Frenchwoman Marie-José Pérec headed to Sydney with the intent of spoiling the party. Pérec won gold in the 400m in Barcelona and Atlanta (where Freeman won silver), and was looking for three on the trot.
But by the time Sydney had arrived, Pérec was 32 years of age and Freeman was five years her junior. It was billed as Freeman's opportunity to dethrone the ageing queen of the event.
However, Pérec decided to abandon the Games before competition began, saying she felt the Australian media were invading her privacy and even made the accusation that she was threatened while here.
On the one hand, news that her fiercest rival had withdrawn may have come as respite to Freeman, on the other, it added further weight to the already astronomical expectations. According to the media, the threat was now gone and victory was a mere formality.
Freeman's win carried significant meaning for a huge amount of Australians as it gave them the opportunity to express empathy towards not only Freeman, but all Indigenous Australians.
This was further illustrated in the closing ceremony when Midnight Oil and their front man Peter Garrett donned black 'SORRY' T-shirts while singing "Beds are burning" to let the world know how a lot of Australians felt about past treatment of the Aboriginal people.
Interestingly, other cities that placed bids for the 2000 Olympics were sent a collection of documents in 1992 that outlined and were critical of Australia's behaviour and attitude to Aboriginal people.
The lobbyists who sent the documents had attempted to derail Australia's Olympic bid, as they were of the belief Australia was a racist country.
Those lobbyists were proven wrong on the evening of September 25, 2000, when all Australians, including the 112,524 people at Stadium Australia, the millions watching on television, Indigenous and non-Indigenous, stood arm in arm, hand in hand, and side by side, as Freeman crossed the finish line first.
The overwhelming emotion on Freeman's face looked to be one of relief. Who could blame her? Her legacy as a runner was to be defined by this night. Win gold, and you're a hero forever, but any other result would have been a disappointment.
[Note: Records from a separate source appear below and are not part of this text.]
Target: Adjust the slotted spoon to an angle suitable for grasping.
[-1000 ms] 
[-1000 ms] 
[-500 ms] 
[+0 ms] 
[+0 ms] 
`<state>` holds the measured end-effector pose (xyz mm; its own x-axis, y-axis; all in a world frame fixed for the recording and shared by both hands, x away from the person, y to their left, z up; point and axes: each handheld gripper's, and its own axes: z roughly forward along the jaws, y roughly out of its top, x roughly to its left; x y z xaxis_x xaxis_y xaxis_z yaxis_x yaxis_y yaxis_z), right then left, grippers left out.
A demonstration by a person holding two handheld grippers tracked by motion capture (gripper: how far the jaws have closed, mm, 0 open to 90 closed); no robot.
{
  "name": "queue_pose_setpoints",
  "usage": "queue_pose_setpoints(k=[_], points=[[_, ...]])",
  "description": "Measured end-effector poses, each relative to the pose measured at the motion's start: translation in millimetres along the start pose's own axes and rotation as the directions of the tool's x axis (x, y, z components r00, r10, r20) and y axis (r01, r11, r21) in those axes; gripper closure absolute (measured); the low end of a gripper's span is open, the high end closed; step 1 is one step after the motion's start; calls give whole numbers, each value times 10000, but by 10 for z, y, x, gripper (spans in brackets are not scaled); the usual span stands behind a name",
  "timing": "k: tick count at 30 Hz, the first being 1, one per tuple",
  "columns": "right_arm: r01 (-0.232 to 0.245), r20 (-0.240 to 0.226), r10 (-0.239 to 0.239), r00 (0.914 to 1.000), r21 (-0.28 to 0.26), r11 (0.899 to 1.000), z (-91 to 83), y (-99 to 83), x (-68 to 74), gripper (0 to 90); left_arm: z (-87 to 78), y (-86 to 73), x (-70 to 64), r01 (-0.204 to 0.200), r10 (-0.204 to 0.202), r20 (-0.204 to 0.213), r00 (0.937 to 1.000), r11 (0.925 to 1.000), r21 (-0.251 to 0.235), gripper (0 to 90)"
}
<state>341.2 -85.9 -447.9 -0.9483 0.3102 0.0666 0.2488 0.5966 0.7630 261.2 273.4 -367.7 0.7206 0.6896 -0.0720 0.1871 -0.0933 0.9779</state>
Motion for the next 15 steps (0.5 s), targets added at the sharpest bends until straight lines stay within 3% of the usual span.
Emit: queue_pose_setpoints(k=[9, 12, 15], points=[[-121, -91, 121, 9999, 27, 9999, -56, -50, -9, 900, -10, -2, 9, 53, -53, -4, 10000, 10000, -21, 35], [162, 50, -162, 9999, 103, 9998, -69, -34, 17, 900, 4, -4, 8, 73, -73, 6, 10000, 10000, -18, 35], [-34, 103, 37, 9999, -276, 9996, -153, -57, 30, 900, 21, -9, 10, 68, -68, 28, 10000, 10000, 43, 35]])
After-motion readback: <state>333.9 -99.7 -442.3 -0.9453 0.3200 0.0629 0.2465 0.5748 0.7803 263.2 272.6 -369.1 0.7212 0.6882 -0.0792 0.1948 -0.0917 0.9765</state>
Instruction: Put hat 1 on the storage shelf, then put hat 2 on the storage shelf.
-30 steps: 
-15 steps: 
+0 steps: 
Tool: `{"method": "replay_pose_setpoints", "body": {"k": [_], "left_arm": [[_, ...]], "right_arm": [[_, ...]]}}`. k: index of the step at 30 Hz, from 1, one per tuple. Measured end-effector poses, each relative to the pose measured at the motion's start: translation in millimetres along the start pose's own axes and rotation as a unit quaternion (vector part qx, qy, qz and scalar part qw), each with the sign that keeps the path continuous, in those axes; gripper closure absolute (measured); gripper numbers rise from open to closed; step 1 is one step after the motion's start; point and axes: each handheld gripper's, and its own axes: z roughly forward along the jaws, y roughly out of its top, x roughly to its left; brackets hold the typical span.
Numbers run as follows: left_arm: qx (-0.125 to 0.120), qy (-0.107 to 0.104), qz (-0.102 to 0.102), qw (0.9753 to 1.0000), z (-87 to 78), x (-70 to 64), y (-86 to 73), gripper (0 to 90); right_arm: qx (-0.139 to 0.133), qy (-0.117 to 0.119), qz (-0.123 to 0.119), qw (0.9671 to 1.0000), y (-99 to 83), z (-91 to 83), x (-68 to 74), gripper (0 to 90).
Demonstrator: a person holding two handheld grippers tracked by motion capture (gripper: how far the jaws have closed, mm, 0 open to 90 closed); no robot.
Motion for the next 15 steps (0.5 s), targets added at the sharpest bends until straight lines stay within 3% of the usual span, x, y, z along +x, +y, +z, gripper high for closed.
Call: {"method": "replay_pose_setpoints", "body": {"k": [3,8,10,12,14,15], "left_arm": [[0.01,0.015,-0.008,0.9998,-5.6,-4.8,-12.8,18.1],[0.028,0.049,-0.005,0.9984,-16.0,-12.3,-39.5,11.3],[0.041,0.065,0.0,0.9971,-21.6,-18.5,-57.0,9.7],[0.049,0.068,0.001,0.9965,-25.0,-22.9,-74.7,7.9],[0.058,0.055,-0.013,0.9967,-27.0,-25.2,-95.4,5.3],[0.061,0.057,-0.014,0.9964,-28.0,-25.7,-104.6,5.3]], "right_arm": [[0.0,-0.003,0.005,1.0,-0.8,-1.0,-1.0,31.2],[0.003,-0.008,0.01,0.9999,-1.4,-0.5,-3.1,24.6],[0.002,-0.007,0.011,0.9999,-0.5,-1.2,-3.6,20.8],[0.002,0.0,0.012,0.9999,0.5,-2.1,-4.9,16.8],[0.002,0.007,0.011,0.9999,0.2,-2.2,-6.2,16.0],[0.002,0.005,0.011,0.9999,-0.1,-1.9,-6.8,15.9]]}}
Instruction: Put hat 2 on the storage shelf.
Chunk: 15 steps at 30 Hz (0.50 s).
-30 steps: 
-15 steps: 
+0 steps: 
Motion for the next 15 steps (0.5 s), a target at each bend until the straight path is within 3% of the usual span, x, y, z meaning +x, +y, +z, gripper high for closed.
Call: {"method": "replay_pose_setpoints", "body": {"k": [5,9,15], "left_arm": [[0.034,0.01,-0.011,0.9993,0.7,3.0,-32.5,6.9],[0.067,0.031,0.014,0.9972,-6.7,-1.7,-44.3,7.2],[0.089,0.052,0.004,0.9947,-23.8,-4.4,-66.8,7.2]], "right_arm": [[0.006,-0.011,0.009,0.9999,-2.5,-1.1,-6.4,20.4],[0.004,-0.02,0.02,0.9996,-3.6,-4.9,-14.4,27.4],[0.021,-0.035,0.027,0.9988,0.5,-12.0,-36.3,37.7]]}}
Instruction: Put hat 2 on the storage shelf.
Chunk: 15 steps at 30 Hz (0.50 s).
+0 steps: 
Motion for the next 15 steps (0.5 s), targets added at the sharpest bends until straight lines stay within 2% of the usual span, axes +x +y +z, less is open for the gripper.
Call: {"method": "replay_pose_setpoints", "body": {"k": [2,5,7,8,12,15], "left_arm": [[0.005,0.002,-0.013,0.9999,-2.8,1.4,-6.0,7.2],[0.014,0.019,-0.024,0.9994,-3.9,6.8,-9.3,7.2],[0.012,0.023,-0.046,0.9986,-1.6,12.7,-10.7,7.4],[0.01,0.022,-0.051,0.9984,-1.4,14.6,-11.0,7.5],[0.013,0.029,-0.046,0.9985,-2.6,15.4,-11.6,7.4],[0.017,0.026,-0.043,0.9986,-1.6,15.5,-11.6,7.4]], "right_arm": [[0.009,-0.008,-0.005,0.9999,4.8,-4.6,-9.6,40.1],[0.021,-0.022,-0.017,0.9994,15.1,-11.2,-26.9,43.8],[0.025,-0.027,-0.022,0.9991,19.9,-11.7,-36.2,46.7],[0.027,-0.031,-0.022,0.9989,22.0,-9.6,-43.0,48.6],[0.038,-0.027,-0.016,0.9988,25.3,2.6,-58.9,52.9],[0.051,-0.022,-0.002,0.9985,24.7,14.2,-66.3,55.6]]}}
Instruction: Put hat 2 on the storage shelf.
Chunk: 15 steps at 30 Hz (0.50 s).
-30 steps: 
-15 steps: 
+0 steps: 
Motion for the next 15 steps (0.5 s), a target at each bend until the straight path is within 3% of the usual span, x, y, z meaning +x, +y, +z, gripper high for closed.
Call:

Thankfully, the latter didn't occur.
Her triumph was our only athletics gold medal of the Games but it clearly meant so much more and her carrying of both the Aboriginal flag and the Australian flag at the race's conclusion gave her the ability to express her feeling of being not only Australian but a proud Indigenous Australian.
Freeman announced her retirement from competitive running in 2003, citing a lack of motivation stemming from the reality that her achievement in Sydney couldn't be topped as the reason for her decision.